如七八条细小的水龙,在水面上冲开一条水线,往对面游过来的水匪疾射。
“嗤嗤嗤……”钢管入肉破骨的声音连响。浮水稍高的水匪被当胸穿过,浮水稍低的则从头颅穿过去,有一个正张嘴吃惊之下间,便被从嘴里穿入,后脑透出。
贴着水面,一连穿了五六个,钢管才开始在人体内向外分叉,又刺入其他人的身体内。
伤口处鲜血流出,在水面殷殷散开。
刘坤一看到,眼睛瞪大:“竟然是这么强劲的弩,足比那天在塔楼上所用的排弩更为强劲!”
江文远说:“这是因为先用绞子绳把力量传到转轮上,又是多条绞子绳连接在一起,自然会让它的力量倍增!”
刘坤一虽然听明白了原理,却难以明白细节,又问道:“那么这种笙是怎么触动机关的呢?”

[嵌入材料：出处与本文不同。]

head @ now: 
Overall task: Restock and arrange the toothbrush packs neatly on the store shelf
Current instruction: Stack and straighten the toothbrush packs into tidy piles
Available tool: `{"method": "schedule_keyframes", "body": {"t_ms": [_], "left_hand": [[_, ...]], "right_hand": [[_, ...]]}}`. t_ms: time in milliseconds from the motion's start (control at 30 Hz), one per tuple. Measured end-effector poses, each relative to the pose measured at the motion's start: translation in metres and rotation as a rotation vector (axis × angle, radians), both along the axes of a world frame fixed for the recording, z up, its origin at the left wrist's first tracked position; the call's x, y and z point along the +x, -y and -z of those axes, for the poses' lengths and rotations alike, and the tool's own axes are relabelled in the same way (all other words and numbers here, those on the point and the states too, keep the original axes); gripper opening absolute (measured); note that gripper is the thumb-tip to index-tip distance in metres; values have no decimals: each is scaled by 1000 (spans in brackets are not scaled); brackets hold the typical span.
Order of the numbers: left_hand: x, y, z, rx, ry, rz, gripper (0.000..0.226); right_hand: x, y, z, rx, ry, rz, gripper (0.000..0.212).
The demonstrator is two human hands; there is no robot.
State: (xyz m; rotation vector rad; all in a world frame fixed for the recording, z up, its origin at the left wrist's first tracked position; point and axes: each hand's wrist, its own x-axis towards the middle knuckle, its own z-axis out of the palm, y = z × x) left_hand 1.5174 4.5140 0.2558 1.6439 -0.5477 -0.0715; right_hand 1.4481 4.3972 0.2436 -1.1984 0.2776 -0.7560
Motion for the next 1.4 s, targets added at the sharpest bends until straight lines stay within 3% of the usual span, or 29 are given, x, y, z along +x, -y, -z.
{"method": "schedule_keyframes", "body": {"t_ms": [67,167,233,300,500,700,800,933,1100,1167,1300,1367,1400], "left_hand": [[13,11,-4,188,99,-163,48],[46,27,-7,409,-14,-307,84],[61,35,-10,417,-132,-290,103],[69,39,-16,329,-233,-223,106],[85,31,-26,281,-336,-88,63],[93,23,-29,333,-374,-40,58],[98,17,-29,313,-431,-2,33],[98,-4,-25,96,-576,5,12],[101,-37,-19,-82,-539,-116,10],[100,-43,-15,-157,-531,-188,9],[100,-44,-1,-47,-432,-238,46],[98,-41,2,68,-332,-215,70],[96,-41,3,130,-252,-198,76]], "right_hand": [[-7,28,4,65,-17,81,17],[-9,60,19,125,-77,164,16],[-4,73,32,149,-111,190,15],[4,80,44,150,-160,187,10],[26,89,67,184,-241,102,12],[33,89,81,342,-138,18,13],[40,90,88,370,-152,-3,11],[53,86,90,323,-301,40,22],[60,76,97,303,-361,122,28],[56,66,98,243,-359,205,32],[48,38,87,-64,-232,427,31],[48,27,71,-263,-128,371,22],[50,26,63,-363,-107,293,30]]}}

江文远解释说:“放笙之时就已经把牵引绳的绳结全部拉开,只要放入水中,过一会就会把弩射出,升龙笙则是触碰式的,只要船底触碰到竹竿的头,就会有弩射出!”
“触碰式的?”刘坤一又疑问一声。
点了点头,江文远又说:“就是一根绳子上打了个活结而已,只要一碰上面的竹竿,下面的牵引绳就已经被拉断了,绞子绳之力就开始回弹……”
虽然江文远细细的解释,但刘坤一也只是明白了个大概。
忽听龙大能在水中拿着刀向上一挥:“兄弟们潜水,到他们船底,凿漏江文远的船!”因为刚才龙大能在队伍的最后面,以至他和百十名水匪还活着。
“是!”龙大能身边的水匪又齐应一声,大吸一口气,潜入水中。